Workshops Critical and Clinical

If social forms — ranging from customs, to institutions, to infrastructures — imply forms of life, they must be evaluated not only critically but also clinically. This is to say, in other words, that social forms are to be evaluated not only according to whether or not they make sense but also according to the liveliness or vitality of the sense that they make.

The interdisciplinary and international collective Prototyping Social Forms (PSF) endeavors to develop discursive and material practices for critically and clinically evaluating social forms in situ and in tandem.

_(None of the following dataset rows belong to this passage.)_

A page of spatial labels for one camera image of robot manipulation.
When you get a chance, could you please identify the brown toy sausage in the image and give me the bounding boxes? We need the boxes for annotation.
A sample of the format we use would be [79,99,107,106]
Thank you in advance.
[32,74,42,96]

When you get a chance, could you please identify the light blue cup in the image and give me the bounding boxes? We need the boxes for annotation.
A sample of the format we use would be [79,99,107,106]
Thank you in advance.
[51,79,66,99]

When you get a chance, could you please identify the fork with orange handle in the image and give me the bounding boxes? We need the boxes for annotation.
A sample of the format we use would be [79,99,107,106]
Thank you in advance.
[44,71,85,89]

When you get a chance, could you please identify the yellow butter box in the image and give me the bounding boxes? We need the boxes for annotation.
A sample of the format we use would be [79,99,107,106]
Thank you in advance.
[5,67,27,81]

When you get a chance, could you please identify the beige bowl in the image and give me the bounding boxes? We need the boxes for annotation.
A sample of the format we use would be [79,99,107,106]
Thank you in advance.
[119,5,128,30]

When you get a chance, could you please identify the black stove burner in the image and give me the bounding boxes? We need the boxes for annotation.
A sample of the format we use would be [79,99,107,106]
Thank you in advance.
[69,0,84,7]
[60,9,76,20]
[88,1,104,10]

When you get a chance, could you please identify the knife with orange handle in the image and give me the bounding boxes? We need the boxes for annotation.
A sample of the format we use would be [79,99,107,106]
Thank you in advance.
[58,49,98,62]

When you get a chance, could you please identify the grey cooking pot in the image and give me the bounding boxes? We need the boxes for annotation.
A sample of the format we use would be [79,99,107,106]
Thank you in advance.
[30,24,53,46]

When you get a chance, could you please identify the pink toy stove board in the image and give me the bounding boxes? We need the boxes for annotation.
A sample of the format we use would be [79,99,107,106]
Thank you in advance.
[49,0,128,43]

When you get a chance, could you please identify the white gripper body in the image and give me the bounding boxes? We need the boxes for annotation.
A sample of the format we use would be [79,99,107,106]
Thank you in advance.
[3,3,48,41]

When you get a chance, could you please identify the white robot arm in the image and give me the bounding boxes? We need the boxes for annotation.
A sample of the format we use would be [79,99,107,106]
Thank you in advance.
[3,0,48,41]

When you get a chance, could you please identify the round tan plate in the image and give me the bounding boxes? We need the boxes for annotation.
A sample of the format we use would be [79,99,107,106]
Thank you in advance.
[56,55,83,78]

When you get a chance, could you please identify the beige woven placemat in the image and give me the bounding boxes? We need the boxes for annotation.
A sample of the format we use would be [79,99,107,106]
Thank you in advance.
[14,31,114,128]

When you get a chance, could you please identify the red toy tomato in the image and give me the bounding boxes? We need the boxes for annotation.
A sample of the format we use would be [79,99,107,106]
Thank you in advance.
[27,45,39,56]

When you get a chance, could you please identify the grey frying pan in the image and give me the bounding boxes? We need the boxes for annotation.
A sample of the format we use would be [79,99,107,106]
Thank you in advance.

Fusing artistic, scientific, conceptual and experiential modes of research and creation, PSF prototypes events (play, meal, learning), places (home, street, city), and infrastructures (energy, finance, governance) to the degree of articulation needed to get a sense of what it would be like to live with those forms.

As both a critical and a clinical practice, the prototyping of a social form is not a trial that proceeds according to a pre-established method but, rather, it is a trial that proceeds in and through a search for a method. This is to say, in other words, that the prototyping of a social form is a trial that precedes and exceeds any and all methods and that succeeds even when there are no methods to be found.

We invite communities to bring social forms that concern them to our prototyping workshops, where they may collectively search for methods to vary and evaluate their social forms in situ and in tandem with us.